Exercise objective: For this exercise, return exactly the lines of the material below that begin at the one with "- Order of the" and stop after the one with "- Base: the".

━━━ Dataset content ━━━

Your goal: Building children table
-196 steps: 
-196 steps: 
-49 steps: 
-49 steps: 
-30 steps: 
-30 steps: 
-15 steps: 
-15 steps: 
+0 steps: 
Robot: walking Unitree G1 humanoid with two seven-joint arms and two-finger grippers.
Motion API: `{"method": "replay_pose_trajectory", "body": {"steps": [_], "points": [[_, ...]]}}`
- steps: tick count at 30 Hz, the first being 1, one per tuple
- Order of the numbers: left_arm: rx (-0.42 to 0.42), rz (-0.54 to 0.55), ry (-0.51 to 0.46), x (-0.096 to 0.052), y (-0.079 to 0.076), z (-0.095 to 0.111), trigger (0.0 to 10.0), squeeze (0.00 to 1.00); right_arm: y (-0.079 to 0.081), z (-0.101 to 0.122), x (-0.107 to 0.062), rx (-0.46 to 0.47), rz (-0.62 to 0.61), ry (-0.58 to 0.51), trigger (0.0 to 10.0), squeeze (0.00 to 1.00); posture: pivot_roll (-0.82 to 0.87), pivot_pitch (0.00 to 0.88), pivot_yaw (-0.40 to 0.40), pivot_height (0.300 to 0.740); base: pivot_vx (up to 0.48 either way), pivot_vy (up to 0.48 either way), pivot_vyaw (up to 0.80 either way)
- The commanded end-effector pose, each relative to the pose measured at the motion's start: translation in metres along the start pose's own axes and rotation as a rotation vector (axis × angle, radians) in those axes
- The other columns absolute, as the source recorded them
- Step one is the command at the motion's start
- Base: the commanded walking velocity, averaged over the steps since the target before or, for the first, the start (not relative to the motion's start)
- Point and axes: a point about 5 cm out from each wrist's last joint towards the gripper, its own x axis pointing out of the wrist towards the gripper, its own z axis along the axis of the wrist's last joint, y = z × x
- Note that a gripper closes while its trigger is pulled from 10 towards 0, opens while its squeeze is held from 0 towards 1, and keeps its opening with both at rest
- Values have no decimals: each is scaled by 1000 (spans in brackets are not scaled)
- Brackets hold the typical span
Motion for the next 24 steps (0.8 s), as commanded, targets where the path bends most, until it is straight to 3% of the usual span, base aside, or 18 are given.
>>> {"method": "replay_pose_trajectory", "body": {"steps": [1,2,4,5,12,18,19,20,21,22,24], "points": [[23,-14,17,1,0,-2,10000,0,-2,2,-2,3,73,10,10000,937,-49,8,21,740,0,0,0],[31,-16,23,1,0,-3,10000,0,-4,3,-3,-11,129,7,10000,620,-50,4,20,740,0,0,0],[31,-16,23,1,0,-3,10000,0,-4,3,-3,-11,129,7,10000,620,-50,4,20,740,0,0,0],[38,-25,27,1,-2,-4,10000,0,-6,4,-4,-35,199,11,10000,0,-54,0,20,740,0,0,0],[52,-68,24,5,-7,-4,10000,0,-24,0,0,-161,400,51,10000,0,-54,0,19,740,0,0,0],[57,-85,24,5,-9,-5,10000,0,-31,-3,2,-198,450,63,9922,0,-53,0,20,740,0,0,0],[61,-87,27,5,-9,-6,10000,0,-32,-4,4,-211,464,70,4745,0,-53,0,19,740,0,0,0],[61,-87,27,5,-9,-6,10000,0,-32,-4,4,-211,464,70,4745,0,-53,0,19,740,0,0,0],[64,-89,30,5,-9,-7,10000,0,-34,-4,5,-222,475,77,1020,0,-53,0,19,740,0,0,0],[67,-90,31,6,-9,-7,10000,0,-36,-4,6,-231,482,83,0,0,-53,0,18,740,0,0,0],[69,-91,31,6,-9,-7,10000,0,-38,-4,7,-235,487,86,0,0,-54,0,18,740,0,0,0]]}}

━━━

Task result:
- Order of the numbers: left_arm: rx (-0.42 to 0.42), rz (-0.54 to 0.55), ry (-0.51 to 0.46), x (-0.096 to 0.052), y (-0.079 to 0.076), z (-0.095 to 0.111), trigger (0.0 to 10.0), squeeze (0.00 to 1.00); right_arm: y (-0.079 to 0.081), z (-0.101 to 0.122), x (-0.107 to 0.062), rx (-0.46 to 0.47), rz (-0.62 to 0.61), ry (-0.58 to 0.51), trigger (0.0 to 10.0), squeeze (0.00 to 1.00); posture: pivot_roll (-0.82 to 0.87), pivot_pitch (0.00 to 0.88), pivot_yaw (-0.40 to 0.40), pivot_height (0.300 to 0.740); base: pivot_vx (up to 0.48 either way), pivot_vy (up to 0.48 either way), pivot_vyaw (up to 0.80 either way)
- The commanded end-effector pose, each relative to the pose measured at the motion's start: translation in metres along the start pose's own axes and rotation as a rotation vector (axis × angle, radians) in those axes
- The other columns absolute, as the source recorded them
- Step one is the command at the motion's start
- Base: the commanded walking velocity, averaged over the steps since the target before or, for the first, the start (not relative to the motion's start)

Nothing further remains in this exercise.